[EXERCISE MATERIALS]

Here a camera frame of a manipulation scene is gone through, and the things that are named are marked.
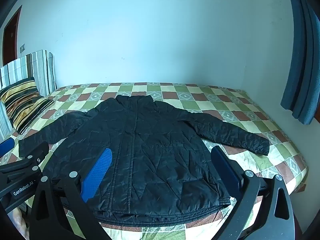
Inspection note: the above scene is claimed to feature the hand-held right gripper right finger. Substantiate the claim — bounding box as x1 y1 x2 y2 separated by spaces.
211 145 297 240

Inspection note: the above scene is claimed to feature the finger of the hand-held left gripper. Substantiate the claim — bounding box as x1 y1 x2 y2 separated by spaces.
0 141 50 179
0 139 15 158

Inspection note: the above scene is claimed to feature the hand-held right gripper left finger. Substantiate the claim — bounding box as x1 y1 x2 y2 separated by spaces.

[/EXERCISE MATERIALS]

» **WHAT YOU SHOULD DO**: Only the pictures may be dropped when you copy the data above; everything else stays exact.

» **RESULT OF THE TASK**:
Here a camera frame of a manipulation scene is gone through, and the things that are named are marked.
Inspection note: the above scene is claimed to feature the hand-held right gripper right finger. Substantiate the claim — bounding box as x1 y1 x2 y2 separated by spaces.
211 145 297 240

Inspection note: the above scene is claimed to feature the finger of the hand-held left gripper. Substantiate the claim — bounding box as x1 y1 x2 y2 separated by spaces.
0 141 50 179
0 139 15 158

Inspection note: the above scene is claimed to feature the hand-held right gripper left finger. Substantiate the claim — bounding box as x1 y1 x2 y2 separated by spaces.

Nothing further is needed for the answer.